Syl. pt. 3, Louk. (See footnote 4) Ms. Richmond takes the position that Louk should be applied retroactively
to her case. (See footnote 5) On the other hand, Dr. Levin contends that Louk should not be applied
retroactively. In support of his argument, Dr. Levin contends that Ex Post Facto Clause due
process principles and the factors in Bradley v. Appalachian Power Co., 163 W. Va. 332, 256
S.E.2d 879 (1979) prohibit retroactive application of Louk. After briefly discussing Dr. Levin's Ex Post Facto Clause argument, we will analyze Louk under the specific factors that have been established to determine retroactivity.
In determining whether to extend full retroactivity, the
following factors are to be considered: First, the nature of the
substantive issue overruled must be determined. If the issue
involves a traditionally settled area of law, such as contracts or
property as distinguished from torts, and the new rule was not
clearly foreshadowed, then retroactivity is less justified.
Second, where the overruled decision deals with procedural law
rather than substantive, retroactivity ordinarily will be more
readily accorded. Third, common law decisions, when overruled, may result in the overruling decision being given retroactive effect, since the substantive issue usually has a narrower impact and is likely to involve fewer parties. Fourth, where, on the other hand, substantial public issues are involved, arising from statutory or constitutional interpretations that represent a clear departure from prior precedent, prospective application will ordinarily be favored. Fifth, the more radically the new decision departs from previous substantive law, the greater the need for limiting retroactivity. Finally, this Court will also look to the precedent of other courts which have determined the retroactive/prospective question in the same area of the law in their overruling decisions.

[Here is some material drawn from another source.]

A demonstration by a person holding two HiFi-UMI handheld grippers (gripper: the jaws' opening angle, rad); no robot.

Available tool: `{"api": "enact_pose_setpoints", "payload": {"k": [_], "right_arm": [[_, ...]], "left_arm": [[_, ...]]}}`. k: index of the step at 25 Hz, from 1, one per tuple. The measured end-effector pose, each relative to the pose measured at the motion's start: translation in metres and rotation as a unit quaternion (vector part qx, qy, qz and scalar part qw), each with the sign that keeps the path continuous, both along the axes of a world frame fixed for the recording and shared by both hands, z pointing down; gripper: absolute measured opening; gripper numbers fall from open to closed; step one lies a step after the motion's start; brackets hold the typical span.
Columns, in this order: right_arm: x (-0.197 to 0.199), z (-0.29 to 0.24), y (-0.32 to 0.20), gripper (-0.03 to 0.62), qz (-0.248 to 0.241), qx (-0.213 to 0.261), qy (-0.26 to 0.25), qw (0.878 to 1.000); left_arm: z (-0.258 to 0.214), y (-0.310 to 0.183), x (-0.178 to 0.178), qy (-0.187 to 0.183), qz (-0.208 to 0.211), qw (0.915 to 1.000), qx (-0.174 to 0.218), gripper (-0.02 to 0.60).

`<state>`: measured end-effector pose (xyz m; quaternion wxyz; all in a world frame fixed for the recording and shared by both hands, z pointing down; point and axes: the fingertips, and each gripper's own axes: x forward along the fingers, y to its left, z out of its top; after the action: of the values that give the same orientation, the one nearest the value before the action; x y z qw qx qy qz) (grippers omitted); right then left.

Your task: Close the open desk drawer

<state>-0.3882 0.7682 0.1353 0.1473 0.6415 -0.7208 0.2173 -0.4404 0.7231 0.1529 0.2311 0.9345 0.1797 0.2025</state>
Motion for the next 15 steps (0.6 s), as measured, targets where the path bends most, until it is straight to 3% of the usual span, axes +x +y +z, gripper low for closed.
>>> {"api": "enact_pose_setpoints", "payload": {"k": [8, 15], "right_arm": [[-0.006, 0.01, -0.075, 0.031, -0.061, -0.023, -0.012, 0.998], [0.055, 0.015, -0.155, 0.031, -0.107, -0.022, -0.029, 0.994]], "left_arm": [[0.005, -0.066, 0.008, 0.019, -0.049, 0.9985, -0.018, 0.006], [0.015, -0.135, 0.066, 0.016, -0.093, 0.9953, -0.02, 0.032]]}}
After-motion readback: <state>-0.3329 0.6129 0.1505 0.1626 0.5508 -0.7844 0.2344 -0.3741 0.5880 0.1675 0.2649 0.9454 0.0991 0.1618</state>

Syl. pt. 5, Bradley. Although the analysis established by Bradley is not directly on point since the question in the case before us does not involve overruling any prior authority, portions of the analysis can be used to help us determine whether or not our holding [in Louk] should apply [retroactively]. Kincaid v. Mangum, 189 W. Va. 404, 414, 432 S.E.2d 74, 84 (1993). We will now examine each of the factors outlined in Bradley.

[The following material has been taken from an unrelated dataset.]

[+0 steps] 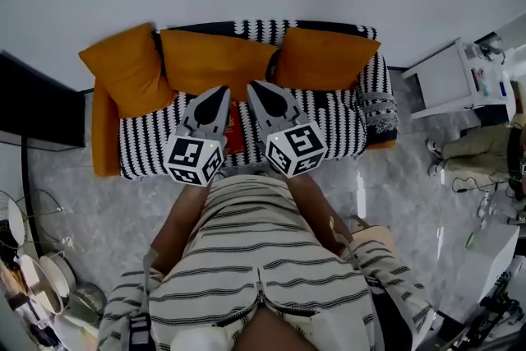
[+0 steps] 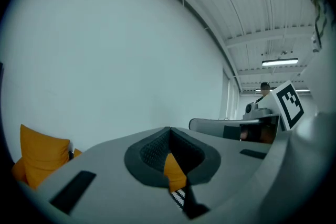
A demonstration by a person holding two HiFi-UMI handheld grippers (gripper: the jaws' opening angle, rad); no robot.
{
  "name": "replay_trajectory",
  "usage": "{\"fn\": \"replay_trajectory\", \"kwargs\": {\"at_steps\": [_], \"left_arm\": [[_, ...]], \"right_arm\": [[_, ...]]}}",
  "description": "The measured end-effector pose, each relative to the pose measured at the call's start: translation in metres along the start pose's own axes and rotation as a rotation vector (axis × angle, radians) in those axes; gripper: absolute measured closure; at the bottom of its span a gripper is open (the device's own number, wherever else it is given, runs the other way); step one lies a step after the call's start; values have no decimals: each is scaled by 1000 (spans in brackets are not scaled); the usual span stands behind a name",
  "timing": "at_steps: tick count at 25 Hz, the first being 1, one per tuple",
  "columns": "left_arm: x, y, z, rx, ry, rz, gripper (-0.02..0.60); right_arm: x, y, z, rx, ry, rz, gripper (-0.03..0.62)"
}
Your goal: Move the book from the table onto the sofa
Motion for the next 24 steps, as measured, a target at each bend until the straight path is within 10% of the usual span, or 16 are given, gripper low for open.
{"fn": "replay_trajectory", "kwargs": {"at_steps": [24], "left_arm": [[11,-5,-5,-28,-47,25,575]], "right_arm": [[-4,-2,-10,-3,-16,-5,580]]}}
Point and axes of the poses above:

1. Foreshadowing. Under the first Bradley factor this Court must assess the nature of the substantive issue overruled. Under this factor, if the issue overruled involved a traditionally settled area of law and was not clearly foreshadowed, then retroactivity may not be justified.

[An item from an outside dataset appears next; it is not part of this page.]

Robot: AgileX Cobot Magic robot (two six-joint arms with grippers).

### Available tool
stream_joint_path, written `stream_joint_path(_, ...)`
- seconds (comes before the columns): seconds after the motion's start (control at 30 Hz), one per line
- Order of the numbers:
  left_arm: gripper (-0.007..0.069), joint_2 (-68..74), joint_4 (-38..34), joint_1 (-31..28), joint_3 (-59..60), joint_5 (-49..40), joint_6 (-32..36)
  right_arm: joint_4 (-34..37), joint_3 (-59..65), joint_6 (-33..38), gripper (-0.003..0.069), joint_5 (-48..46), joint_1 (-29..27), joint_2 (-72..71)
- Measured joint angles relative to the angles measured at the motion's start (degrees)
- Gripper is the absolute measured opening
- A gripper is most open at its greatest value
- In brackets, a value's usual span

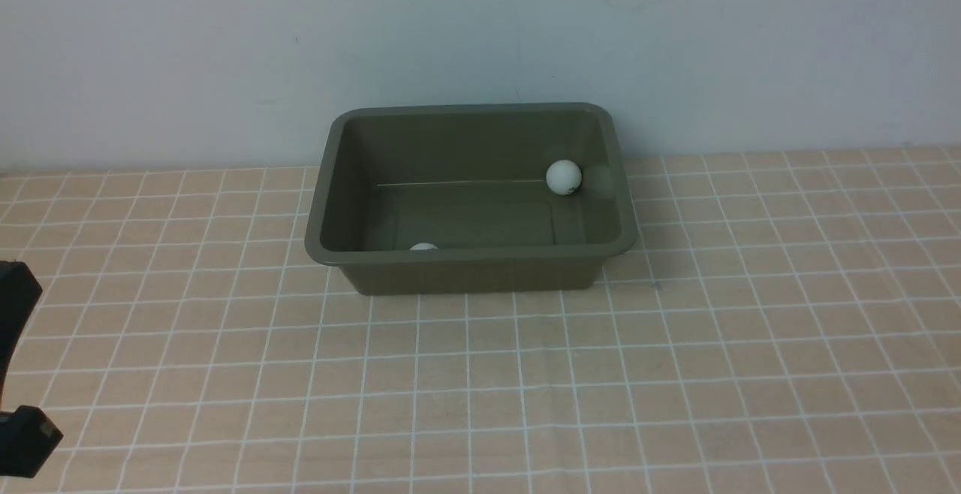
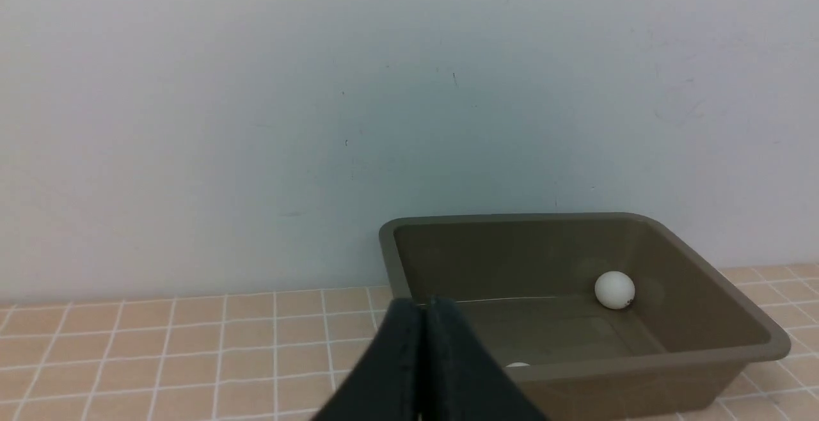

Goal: Put the table tennis balls into the box on the light coffee tablecloth.

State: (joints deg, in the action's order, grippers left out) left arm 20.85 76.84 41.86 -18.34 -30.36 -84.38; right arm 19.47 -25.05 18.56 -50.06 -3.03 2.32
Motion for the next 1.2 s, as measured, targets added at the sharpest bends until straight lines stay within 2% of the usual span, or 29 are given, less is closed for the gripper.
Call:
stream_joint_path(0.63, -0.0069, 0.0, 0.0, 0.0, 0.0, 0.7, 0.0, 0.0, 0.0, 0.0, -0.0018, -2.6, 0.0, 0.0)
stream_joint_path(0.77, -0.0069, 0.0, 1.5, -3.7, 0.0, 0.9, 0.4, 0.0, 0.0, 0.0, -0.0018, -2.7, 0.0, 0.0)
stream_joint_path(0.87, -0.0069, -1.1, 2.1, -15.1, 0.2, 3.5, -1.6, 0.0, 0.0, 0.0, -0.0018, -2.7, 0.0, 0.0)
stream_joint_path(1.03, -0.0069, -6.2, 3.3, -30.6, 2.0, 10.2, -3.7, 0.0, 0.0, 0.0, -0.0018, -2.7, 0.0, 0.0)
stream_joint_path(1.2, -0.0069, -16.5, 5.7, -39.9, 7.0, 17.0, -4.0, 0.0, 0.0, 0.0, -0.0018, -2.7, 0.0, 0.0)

It will be noted that Dr. Levin has failed to perform any meaningful analysis involving any of the Bradley factors. Instead, Dr. Levin has simply addressed the first factor in Bradley by stating that the decision in Louk was not foreshadowed and therefore should not be applied retroactively. (See footnote 8) Foreshadowing under Bradley becomes a critical point of analysis when this Court overrules a prior decision or imposes new requirements. The Louk decision did not overrule any prior case or impose new requirements. Rather, Louk found unconstitutional a statute that attempted to impose new procedural jury requirements in medical malpractice cases that were inconsistent with this Court's Rules of Civil Procedure. Consequently, the foreshadowing element of Bradley, as articulated under the first factor, must be examined in the context of foreshadowing the invalidation of a statute that was in conflict with a rule promulgated under the rule-making authority of this Court.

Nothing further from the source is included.